After feature selection, which removes non feature terms, the resulting “cleansed” training documents can be used for effective classification. Bayesian classification is one of several popular techniques that can be used for effective document classification. Since document classification can be viewed as the calculation of the statistical distribution of documents in specific classes, a Bayesian classifier first trains the model by calculating a generative document distribution P(djc) to each class c of document d and then tests which class is most likely to generate the test document. Since both methods handle high-dimensional data sets, they can be used for effective document classification. Other classification methods have also been used in documentation classification. For example, if we represent classes by numbers and construct a direct mapping function from term space to the class variable, support vector machines can be used to perform effective classification since they work well in high-dimensional space. The least-square linear regression method is also used as a method for discriminative classification.

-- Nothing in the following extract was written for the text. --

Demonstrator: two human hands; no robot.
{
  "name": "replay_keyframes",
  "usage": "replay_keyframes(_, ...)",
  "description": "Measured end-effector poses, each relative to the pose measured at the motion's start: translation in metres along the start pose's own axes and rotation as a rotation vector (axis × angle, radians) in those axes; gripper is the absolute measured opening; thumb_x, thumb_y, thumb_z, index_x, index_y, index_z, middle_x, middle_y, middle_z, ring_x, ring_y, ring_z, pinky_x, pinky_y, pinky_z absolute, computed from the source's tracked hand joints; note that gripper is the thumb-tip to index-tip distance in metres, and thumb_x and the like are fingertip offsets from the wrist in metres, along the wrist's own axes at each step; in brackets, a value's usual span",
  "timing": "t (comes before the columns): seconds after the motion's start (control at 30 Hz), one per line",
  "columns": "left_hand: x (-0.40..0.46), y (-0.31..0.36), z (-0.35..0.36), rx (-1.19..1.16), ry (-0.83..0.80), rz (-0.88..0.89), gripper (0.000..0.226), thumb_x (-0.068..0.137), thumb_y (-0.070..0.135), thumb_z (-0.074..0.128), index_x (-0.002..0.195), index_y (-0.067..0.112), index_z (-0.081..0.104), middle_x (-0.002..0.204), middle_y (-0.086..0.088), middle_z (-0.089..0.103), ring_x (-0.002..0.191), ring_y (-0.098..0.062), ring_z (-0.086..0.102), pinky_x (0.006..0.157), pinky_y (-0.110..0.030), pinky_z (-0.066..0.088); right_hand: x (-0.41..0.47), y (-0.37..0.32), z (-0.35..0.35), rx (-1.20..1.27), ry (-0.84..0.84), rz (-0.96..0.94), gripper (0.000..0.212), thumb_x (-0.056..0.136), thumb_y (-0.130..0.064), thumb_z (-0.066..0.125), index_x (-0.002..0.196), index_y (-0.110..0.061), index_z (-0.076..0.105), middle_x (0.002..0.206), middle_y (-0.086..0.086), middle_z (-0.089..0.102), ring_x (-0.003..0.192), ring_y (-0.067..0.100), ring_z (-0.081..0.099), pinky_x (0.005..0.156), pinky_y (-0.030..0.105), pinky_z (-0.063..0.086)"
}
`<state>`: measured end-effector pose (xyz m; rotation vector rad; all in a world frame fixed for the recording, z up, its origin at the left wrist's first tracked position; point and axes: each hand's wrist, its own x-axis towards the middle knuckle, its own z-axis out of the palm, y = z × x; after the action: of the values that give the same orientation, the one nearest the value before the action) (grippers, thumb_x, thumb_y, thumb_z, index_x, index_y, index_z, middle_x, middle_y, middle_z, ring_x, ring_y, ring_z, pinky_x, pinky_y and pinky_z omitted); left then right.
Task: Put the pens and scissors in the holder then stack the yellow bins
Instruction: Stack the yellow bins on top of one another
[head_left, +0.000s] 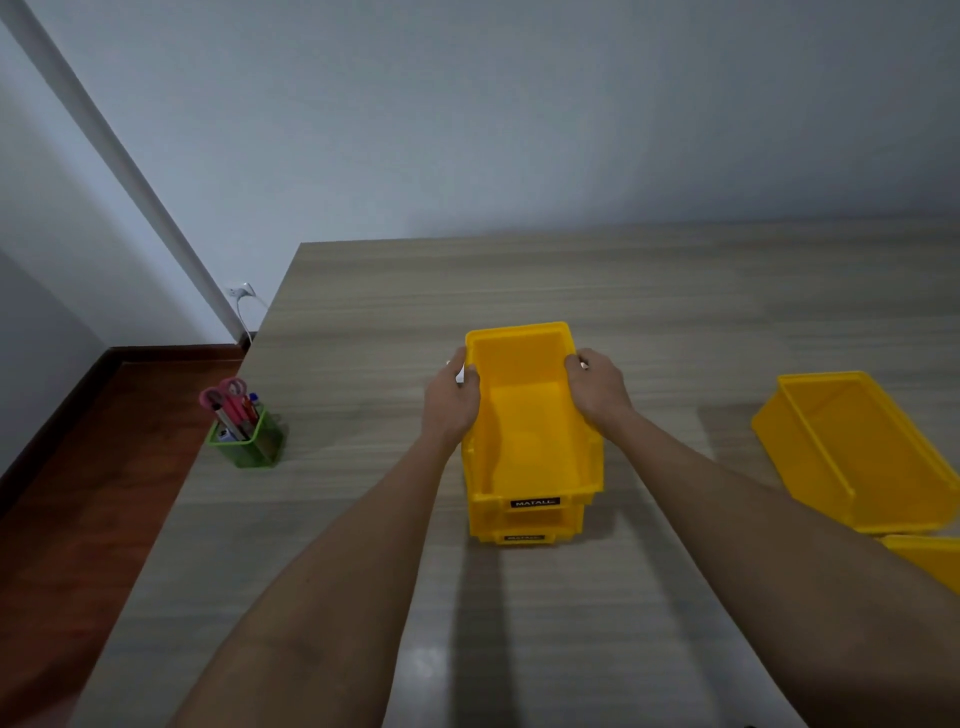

Finally, we introduce association-based classification, which classifies documents based on a set of associated, frequently occurring text patterns. Notice that very frequent terms are likely poor discriminators. Thus only those terms that are not very frequent and that have good discriminative power will be used in document classification. Such an association-based classification method proceeds as follows: First, keywords and terms can be extracted by information retrieval and simple association analysis techniques. Second, concept hierarchies of keywords and terms can be obtained using available term classes, such as Word Net, or relying on expert knowledge, or some keyword classification systems. Documents in the training set can also be classified into class hierarchies. A term association mining method can then be applied to discover sets of associated terms that can be used to maximally distinguish one class of documents from others. This derives a set of association rules associated with each document class. Such classification rules can be ordered based on their discriminative power and occurrence frequency, and used to classify new documents. Such kind of association-based document classifier has been proven effective.